Beastie Boys-Buch: Mal ein bisschen Lärm machen

Michael Diamond und Adam Horovitz erzählen in einem tollen Buch die Geschichte der Beastie Boys, des Hip-Hops - und von New York in den Achtzigern.

Als die Beastie Boys 1992 erstmals eine Tour in Australien machten, lange nach ihrem Welterfolg „Fight for your right (to party)“, hatten sie bis zu ihrem ersten Konzert noch drei Tage Zeit. Was einem der drei Beastie Boys, Adam Yauch, nur gelegen kam. So konnte er mit ein paar Unbekannten, die er auf dem Flug kennengelernt hatte, noch schnell einen Snowboard-Trip machen. Kurz vor dem Soundcheck sei er wieder da, erklärte er seinen verblüfften Bandkollegen Adam Horovitz und Michael Diamond: „Was?!“, „Wie?“, „Nicht dein Ernst?“.

Doch letztendlich hatten sie sich an solch spontan-irre Aktionen von Yauch lange gewöhnt: „Er traf sich mit Gleichgesinnten und ging mit Ihnen Snowboard fahren. Aber nicht so wie normale Leute das tun. Er hatte irgendwo jemanden getroffen, der jemanden in Alaska kannte, und der wiederum flog sie mit einem Hubschrauber auf einen völlig jungfräulichen Berg, und sie sprangen mit ihren Boards an den Füßen aus dem Hubschrauber und rauschten den Hang herunter.“

Adam Yauch ist 2012 nicht bei solchen halsbrecherischen Aktivitäten gestorben, sondern an den Folgen eines Ohrspeicheldrüsentumors. Sein Tod bedeutete das Ende einer der innovativsten, bis dato unpeinlichsten und in Würde alternden Bands der Pop-Geschichte; einer Band, die mit Punk groß geworden war, mit Bands wie den Bad Brains oder Black Flag, aber sich sehr für den aufkommenden Rap und Hip-Hop begeisterte. Und die dann Punk und Rap miteinander vermengte und dazu später ordentlich Funk und Elektroklimbim beigab.
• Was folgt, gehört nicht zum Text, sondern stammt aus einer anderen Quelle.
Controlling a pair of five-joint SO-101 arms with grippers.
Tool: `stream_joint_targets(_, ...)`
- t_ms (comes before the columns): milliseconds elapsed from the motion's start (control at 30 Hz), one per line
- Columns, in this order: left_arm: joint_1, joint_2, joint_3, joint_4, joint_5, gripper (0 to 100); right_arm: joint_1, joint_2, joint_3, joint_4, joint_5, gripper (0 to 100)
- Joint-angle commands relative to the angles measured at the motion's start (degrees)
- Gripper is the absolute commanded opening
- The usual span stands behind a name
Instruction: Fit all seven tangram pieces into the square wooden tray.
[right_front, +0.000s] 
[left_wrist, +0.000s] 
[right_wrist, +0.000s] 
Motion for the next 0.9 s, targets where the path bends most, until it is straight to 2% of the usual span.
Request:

Die Beastie Boys machten sich gleichermaßen über Rap und Rock lustig

Dass Horovitz und Diamond jetzt in einem fast 600 Seiten starken, üppig mit Fotos und Illustrationen versehenen Buch noch einmal die Geschichte der Beastie Boys schreiben, dürfte nicht zuletzt mit dem Tod ihres Bandkollegen und Freund und der Erinnerung an ihn zu tun haben. Es beginnt mit ihm, „Aber Adam Yauch...? Ein Rätsel. Ein Mysterium. Ein Labyrinth von Ideen und Emotionen“; es endet mit ihm, mit ihrem letzten gemeinsamen Auftritt und seinem Mixtape (unter anderem mit den Buzzcocks, den Beatles, Linton Kwesi Johnson oder Bob Dylan); und natürlich spielt Adam Yauch auch sonst eine der Hauptrollen in den vielen Geschichten, die Horovitz und Diamond hier im steten Wechsel erzählen.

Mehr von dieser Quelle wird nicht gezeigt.